Mechanical properties, dissolution behavior and stability to oxidation of L-ascorbylmonostearate microcapsules prepared by a spray-drying polycondensation technique.

L-Ascorbylmonostearate was microencapsulated by a spray-drying polycondensation method with polymers such as polyvinyl alcohol, carboxymethylcellulose and polyvinylpyrrolidone, and polycondensed trimethylolmelamin trimethylether at 140°C. The particle size (1 to 10 μm) and the density (1.18 to 1.34 g/cm3) of the microcapsules increased with increasing trimethylolmelamin trimethylether content in the formulations for spray drying. The flow curve of the ointment compounded with the microcapsules under the influence of shear exhibited a thixotropic curve with a spar. The spar value and the hysteresis loop area of the curve increased with the trimethylolmelamin trimethylether content.
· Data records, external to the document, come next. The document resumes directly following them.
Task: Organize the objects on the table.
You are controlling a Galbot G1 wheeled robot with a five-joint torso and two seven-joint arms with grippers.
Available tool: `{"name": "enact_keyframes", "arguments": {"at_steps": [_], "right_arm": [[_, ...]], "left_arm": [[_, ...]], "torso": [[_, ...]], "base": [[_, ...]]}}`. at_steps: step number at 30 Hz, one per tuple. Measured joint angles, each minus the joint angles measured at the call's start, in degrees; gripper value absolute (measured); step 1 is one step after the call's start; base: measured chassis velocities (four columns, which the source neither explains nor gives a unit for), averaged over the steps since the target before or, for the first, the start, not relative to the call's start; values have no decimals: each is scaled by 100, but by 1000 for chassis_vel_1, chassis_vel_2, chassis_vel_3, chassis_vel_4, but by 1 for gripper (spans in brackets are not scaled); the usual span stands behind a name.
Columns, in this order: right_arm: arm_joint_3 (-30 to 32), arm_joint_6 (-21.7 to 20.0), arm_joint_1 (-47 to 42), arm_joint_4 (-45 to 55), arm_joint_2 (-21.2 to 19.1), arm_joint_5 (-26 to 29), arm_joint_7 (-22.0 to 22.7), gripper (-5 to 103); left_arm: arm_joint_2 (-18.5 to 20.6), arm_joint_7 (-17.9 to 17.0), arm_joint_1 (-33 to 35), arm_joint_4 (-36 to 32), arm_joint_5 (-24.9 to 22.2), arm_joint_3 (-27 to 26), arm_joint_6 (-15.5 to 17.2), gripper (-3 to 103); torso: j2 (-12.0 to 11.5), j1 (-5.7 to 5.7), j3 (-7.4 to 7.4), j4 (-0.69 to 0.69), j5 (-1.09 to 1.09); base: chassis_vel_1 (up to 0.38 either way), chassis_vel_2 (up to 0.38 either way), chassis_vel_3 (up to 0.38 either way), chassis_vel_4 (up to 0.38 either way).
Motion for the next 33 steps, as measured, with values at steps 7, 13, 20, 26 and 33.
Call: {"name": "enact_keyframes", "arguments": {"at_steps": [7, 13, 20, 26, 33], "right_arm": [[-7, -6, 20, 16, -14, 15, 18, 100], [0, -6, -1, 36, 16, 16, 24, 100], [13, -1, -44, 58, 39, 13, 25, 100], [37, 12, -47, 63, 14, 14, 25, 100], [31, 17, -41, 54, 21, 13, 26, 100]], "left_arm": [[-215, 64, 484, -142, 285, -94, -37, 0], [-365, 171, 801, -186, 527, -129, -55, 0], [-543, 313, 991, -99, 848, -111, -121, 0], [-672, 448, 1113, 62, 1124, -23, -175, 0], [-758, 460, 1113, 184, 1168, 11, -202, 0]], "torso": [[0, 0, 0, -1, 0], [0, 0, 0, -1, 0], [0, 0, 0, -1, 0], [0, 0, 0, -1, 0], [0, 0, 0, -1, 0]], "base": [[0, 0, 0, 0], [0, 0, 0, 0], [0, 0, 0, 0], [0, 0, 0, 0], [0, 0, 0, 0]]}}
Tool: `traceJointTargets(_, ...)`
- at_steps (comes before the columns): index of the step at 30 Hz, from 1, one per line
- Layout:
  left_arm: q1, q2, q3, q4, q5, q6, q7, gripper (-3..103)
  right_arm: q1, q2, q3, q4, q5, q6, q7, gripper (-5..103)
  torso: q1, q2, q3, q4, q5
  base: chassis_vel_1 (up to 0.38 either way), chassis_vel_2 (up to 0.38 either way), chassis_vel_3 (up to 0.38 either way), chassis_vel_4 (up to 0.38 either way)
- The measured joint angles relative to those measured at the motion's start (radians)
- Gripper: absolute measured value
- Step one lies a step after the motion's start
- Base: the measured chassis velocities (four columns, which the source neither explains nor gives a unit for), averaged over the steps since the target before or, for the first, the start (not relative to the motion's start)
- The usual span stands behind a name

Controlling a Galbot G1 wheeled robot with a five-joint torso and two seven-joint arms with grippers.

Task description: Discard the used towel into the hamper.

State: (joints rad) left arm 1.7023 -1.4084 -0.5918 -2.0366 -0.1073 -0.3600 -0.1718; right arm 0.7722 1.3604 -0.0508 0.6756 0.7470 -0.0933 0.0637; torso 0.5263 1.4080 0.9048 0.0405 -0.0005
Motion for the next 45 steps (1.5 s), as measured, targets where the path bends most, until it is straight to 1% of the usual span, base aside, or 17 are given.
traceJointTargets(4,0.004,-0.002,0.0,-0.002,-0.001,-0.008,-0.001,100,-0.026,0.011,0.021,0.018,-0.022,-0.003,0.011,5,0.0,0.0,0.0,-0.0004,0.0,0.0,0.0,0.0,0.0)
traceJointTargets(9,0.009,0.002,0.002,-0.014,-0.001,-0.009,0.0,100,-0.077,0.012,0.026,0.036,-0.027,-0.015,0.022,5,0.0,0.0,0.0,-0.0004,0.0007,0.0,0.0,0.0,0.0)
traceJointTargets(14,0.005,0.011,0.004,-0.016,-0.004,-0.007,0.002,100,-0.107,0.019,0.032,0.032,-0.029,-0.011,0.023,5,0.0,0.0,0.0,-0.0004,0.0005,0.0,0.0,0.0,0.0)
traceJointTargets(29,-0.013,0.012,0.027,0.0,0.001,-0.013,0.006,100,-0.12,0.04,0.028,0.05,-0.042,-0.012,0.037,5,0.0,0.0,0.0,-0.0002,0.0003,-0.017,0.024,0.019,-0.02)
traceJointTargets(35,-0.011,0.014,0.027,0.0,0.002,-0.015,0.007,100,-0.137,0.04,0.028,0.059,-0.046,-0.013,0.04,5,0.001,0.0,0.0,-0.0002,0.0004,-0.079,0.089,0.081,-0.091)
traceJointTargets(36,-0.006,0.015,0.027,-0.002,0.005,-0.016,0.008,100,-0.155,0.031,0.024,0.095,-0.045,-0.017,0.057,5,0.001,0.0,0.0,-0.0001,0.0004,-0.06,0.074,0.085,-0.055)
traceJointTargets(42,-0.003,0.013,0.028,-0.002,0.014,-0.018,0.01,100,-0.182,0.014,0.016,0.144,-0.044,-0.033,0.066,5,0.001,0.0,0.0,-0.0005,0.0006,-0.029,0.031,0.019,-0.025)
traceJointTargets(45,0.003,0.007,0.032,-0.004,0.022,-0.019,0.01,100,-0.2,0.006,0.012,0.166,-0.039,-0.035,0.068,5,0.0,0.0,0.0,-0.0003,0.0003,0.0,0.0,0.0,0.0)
The amount (percent) of L-ascorbylmonostearate released from the microcapsules subjected to shear stress decreased with increasing content of trimethylolmelamin trimethylether, which might strengthen the microcapsule wall. Addition of a small amount of trimethylolmelamin trimethylether to the microcapsules imparted plastic properties to them, while the addition of an excess made the microcapsules brittle. The L-ascorbyl-monostearate release rate from the microcapsules decreased with increasing trimethylolmelamin trimethylether content in the microcapsules. The drug release rates were correlated linearly with the solubilities of the polymer films prepared on a glass plate from the same formulations as used for spray drying. Polyvinyl alcohol significantly decreased the release rate. The decomposition process of L-ascorbylmonostearate in the microcapsules dispersed in water by air-oxidation followed first-order kinetics. The decomposition rate decreased with increasing trimethylolmelamin trimethylether content in the microcapsules.